O'Shea Michele S, Rosenberg Nora E, Hosseinipour Mina C, Stuart Gretchen S, Miller William C, Kaliti Stephen M, Mwale Mwawi, Bonongwe Phylos P, Tang Jennifer H
a The University of North Carolina Project-Malawi , Lilongwe , Malawi.
AIDS Care. 2015;27(4):489-98. doi: 10.1080/09540121.2014.972323. Epub 2014 Nov 4.
The objectives of this study were to describe the most recent pregnancy intentions and family planning preferences of HIV-infected and HIV-uninfected postpartum Malawian women, and to assess whether HIV status is associated with fertility desire and knowledge of intrauterine contraception (IUC) and the subdermal contraceptive implant. We conducted a cross-sectional analysis of the baseline characteristics of Malawian women enrolled in a prospective cohort study assessing postpartum contraceptive uptake and continuation. Women at a government hospital completed a baseline survey assessing reproductive history, family planning preferences, and knowledge of IUC and the implant. We used Pearson's chi-square tests to compare these parameters between HIV-infected and HIV-uninfected women. Modified Poisson regression was performed to assess the association between HIV status and fertility desire and knowledge about IUC and the implant. Of 634 postpartum women surveyed, HIV-infected women were more likely to report their most recent pregnancy was unintended (49% vs. 37%, p = 0.004). Nearly all women (97%) did not want a child in the next 2 years, but HIV-infected women were more likely to desire no more children (adjusted prevalence ratio [PR]: 1.59; 95% confidence interval [CI]: 1.33, 1.89). HIV-infected women were also less likely to know that IUC (adjusted PR: 0.72; 95% CI: 0.61, 0.84) and the implant (adjusted PR: 0.83; 95% CI: 0.75, 0.92) are safe during breast-feeding. Postpartum women strongly desire family spacing and many HIV-infected postpartum women desire no more children, suggesting an important role for these long-acting methods. Education about the efficacy and safety of IUC and the implant particularly during breast-feeding may facilitate postpartum use.

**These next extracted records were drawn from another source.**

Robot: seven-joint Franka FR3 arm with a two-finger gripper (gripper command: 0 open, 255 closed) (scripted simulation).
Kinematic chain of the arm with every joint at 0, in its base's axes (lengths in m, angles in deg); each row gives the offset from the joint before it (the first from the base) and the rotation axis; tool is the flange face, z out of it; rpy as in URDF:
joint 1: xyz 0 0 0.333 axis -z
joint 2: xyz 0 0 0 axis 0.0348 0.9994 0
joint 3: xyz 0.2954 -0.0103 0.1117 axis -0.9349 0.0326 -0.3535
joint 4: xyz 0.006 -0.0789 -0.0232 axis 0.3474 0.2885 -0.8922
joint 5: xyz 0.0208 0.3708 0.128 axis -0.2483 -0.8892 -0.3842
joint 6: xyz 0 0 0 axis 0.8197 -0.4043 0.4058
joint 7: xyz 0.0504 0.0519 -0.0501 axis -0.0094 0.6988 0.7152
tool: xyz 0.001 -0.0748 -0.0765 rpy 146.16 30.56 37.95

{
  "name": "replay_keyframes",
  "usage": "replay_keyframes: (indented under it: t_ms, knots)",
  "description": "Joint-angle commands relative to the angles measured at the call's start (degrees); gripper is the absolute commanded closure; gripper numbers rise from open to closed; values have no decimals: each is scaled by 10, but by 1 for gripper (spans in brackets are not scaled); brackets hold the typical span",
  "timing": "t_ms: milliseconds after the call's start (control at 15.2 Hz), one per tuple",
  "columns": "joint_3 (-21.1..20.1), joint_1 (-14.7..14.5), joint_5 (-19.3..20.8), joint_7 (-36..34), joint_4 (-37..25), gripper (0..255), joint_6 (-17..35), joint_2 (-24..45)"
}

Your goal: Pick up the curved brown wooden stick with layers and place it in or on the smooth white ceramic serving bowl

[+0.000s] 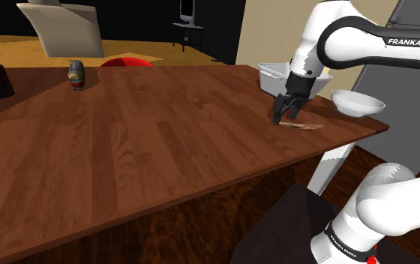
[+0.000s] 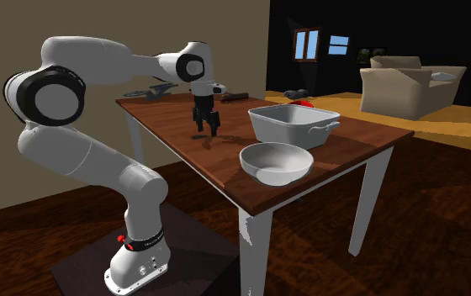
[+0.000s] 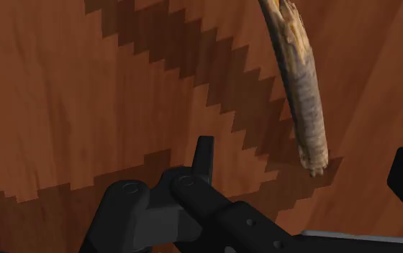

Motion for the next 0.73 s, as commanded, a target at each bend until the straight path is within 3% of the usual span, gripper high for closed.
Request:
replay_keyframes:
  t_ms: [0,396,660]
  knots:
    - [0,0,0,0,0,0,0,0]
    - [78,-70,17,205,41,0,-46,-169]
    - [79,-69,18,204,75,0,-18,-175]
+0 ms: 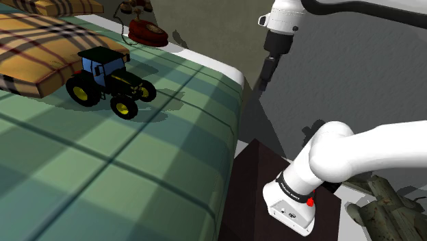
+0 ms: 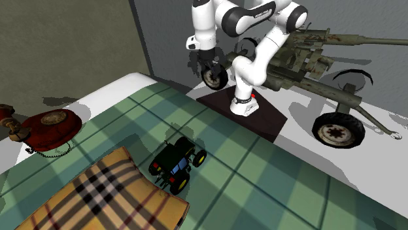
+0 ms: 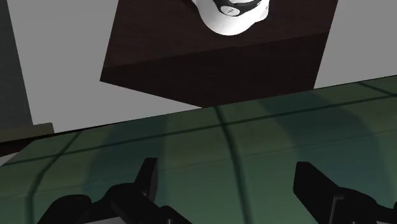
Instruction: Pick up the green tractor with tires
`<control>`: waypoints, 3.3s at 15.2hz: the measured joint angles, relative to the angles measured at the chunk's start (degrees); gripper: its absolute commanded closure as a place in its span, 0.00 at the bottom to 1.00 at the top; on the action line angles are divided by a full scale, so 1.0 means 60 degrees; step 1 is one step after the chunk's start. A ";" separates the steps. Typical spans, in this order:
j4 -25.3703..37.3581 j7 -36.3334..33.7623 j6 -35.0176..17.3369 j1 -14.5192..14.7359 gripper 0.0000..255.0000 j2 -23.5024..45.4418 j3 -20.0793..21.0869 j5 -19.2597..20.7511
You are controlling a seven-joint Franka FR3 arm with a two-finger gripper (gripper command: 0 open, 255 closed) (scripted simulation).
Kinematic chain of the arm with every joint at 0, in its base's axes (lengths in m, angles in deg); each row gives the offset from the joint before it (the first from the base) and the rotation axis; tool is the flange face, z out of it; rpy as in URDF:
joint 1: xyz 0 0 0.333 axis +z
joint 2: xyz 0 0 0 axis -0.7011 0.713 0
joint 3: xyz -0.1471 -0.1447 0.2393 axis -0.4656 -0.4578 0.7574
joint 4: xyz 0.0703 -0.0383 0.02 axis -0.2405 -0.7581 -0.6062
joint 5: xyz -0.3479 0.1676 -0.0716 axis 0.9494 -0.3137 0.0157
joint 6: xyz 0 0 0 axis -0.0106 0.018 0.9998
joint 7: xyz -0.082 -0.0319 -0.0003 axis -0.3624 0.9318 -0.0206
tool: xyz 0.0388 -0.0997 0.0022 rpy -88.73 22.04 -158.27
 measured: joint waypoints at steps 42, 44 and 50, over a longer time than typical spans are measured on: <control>0.6322 -0.0454 -0.5057 0.2154 0.00 0.8596 0.2673 0.0524; 0.6260 -0.0441 -0.5119 0.2144 1.00 0.8591 0.2668 0.0520; 0.6247 -0.0437 -0.5136 0.2146 1.00 0.8582 0.2671 0.0520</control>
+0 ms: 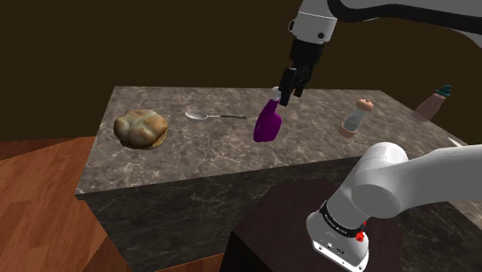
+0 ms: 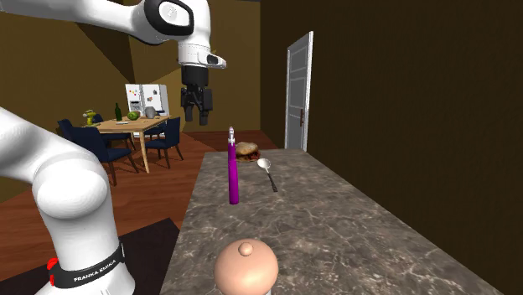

本研究的目的是描述感染艾滋病毒和未感染艾滋病毒的马拉维产后妇女最近的怀孕意愿和计划生育偏好,并评估艾滋病毒感染状况是否与生育意愿以及宫内节育器(IUC)和皮下避孕植入物的知识相关。我们对参加一项评估产后避孕措施采用和持续情况的前瞻性队列研究的马拉维妇女的基线特征进行了横断面分析。在一家政府医院的妇女完成了一项基线调查,评估生殖史、计划生育偏好以及对宫内节育器和植入物的了解。我们使用Pearson卡方检验来比较感染艾滋病毒和未感染艾滋病毒的妇女之间的这些参数。进行了修正泊松回归分析,以评估艾滋病毒感染状况与生育意愿以及关于宫内节育器和植入物的知识之间的关联。在接受调查的634名产后妇女中,感染艾滋病毒的妇女更有可能报告她们最近的怀孕是意外怀孕(49%对37%,p = 0.004)。几乎所有妇女(97%)在未来两年内都不想生孩子,但感染艾滋病毒的妇女更有可能希望不再生育(调整后的患病率比[PR]:1.59;95%置信区间[CI]:1.33,1.89)。感染艾滋病毒的妇女也不太可能知道宫内节育器(调整后的PR:0.72;95%CI:0.61,0.84)和植入物(调整后的PR:0.83;95%CI:0.75,0.92)在母乳喂养期间是安全的。产后妇女强烈希望间隔生育,许多感染艾滋病毒的产后妇女希望不再生育,这表明这些长效方法具有重要作用。关于宫内节育器和植入物的有效性和安全性的教育,特别是在母乳喂养期间,可能会促进产后使用。